17. Australia currently ranks fourth in world dairy exports, with a 5% market share.

(Dairy Australia)t

Australia produced almost 2% of the global milk supply, yet it remains a significant dairy product trader, holding fourth place behind Zealand, the EU and the US. Australia’s most important market for dairy is Greater China, reserving 32% of its exports. Japan’s high-value market is another Asian destination vital for the country’s dairy exports. Overall, the latest dairy industry facts estimate that more than 87% of Australia’s dairy is exported to Asia, valued at $3.4 billion in 2019/20.

18. Dairy yielded $4.8 billion in farmgate value in 2019/20.

(Dairy Australia)

Dairy is one of the country’s most significant rural industries generating around $4.8 billion in farmgate value in 2019/20. The only three industries currently accruing more revenue than dairy are the beef, wheat, and sheep sectors.

19. Milk, cheese, yellow spread and yoghurt sales increased in 2020.

(Dairy Australia)

The dairy industry in Australia has ended 2020 with a domestic increase in both volume and value as the food service consumer sector has started recovering from Covid-19. For example, the year-on-year growth for cheese has increased by 10.3% in volume and 17.5% in value. Domestic sales of yellow spread have also risen significantly, with volume growth of 8% and a 12.5% increase in value. Finally, yoghurt and milk sales have increased in value by 5.9% and 11.4%, respectively.

20. Australia generated $995 million in cheese exports in 2020.

(Dairy Australia)

Australia exported almost 158,000 tonnes of cheese valued at around $995 million in 2019/20. However, Australia is also a significant cheese importer, with a 30% increase in imports over the past ten years.

21. 1,404 million litres of full cream milk were sold in 2018.

(Statista)

Per recent data, Australian dairy brands sold more than 1.4 billion litres of full cream milk in 2018. The second most sold type of milk was the reduced-fat variety, with 544 million litres, whereas the least sold variety was the no fat one, with 54 million litres.

22. 28% of the milk produced in Australia in 2019/20 was used domestically as drinking milk.

(Dairy Australia)

The amount of milk consumption in Australia has risen substantially in the last two decades. While 18% of the total milk production was reserved for domestic consumption in 2001/02, that number has increased to almost 30% by 2019/20. However, even though Australian-owned milk companies are selling an increasing amount of milk for national consumption, they still export a substantial amount overseas.

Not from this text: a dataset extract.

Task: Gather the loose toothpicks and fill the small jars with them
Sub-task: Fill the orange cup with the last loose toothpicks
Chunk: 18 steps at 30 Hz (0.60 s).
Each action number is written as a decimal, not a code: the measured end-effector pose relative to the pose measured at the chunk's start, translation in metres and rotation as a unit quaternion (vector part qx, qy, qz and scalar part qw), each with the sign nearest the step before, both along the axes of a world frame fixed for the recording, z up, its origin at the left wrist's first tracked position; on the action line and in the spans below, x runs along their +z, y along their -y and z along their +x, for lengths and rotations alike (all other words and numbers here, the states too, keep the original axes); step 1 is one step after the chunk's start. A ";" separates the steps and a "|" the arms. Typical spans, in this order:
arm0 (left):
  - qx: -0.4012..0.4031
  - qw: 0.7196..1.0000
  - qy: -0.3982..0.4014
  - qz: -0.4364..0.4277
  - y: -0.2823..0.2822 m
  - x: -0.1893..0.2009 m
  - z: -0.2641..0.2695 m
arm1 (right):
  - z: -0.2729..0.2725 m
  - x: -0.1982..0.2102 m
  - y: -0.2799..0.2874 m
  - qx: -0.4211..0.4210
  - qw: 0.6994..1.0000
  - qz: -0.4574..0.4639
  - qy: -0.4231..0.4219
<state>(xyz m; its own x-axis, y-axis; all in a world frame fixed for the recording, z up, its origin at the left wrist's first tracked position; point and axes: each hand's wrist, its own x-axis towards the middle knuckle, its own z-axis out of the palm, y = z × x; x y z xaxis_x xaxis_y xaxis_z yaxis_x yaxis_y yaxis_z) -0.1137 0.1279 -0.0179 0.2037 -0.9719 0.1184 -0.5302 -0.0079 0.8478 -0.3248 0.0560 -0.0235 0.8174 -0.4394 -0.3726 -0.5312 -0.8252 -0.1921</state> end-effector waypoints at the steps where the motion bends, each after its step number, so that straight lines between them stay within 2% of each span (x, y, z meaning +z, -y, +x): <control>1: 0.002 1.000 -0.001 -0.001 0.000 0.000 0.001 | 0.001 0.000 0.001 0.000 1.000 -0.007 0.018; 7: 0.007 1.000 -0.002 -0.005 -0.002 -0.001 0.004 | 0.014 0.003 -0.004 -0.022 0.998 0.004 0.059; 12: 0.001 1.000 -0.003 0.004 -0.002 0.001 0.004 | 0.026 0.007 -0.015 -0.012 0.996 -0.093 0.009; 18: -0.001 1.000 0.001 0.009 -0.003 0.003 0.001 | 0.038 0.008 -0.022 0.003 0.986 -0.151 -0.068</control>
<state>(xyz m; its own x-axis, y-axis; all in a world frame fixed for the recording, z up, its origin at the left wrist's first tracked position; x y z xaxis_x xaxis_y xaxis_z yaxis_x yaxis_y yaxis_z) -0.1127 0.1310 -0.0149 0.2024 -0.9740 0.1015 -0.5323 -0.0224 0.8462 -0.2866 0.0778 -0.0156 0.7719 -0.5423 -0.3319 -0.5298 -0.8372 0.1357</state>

23. More than 8.5 million Australian consumers purchased butter in an average month in 2018.

(Statista)

A 2018 survey has revealed that consumers prefer butter as the go-to spread product over margarine and other butter blends. These dairy industry statistics found that an average of 8.61 million consumers bought butter in any month of the surveyed period. Margarine sales were estimated at 5.02 million in an average month, while butter blends or dairy spread sales added up to 2.58 million.

Dairy Cattle Farms Statistics in Australia

24. 5,055 registered farms were operating in Australia in 2019/20.

(Dairy Australia)

How many farms are there in Australia? More than 5000 dairy farms were up and running in Australia in 2019/20. Interestingly, while the number of Australian dairy farmers has decreased by around 75% since the 1980s, milk production has increased by 60%. This trend is evidence of a shift in business practices to more extensive operations with bigger herd sizes.

25. Almost 70% of Australia’s farms are located in Victoria.

(Dairy Australia)

Victoria has the longest and most significant Australian farming history, with as many as 3,462 farms reported as of 2019/20, amounting to almost three-quarters of the total number of farms. New South Wales has registered the second-largest number of dairy farms, with 534 ranches in 2019/20. Southeast Australia’s temperate climate and rich grazing resources are the main reasons these two states house the greatest number of farms in the country.

26. Western Australia had the fewest dairy farms in 2019/20.

(Dairy Australia)

Western Australia is a minor contributor to Australia’s dairy industry, with only 135 active farms as of 2019/20, i.e. 15 fewer farms than in 2018/19 and 87 less since 2006/07. WA is followed by South Australia and Queensland, with 206 and 327 farms recorded as of last year.

27. The average herd size had grown to almost 280 in 2019/20.

(Dairy Australia)

According to data provided by Dairy Australia, a typical dairy farm houses 279 Australian dairy cows on average. In contrast, the average herd size in 1985 was 93 cows. Massive cattle operations of over 1,000 milking cows have also appeared in recent years.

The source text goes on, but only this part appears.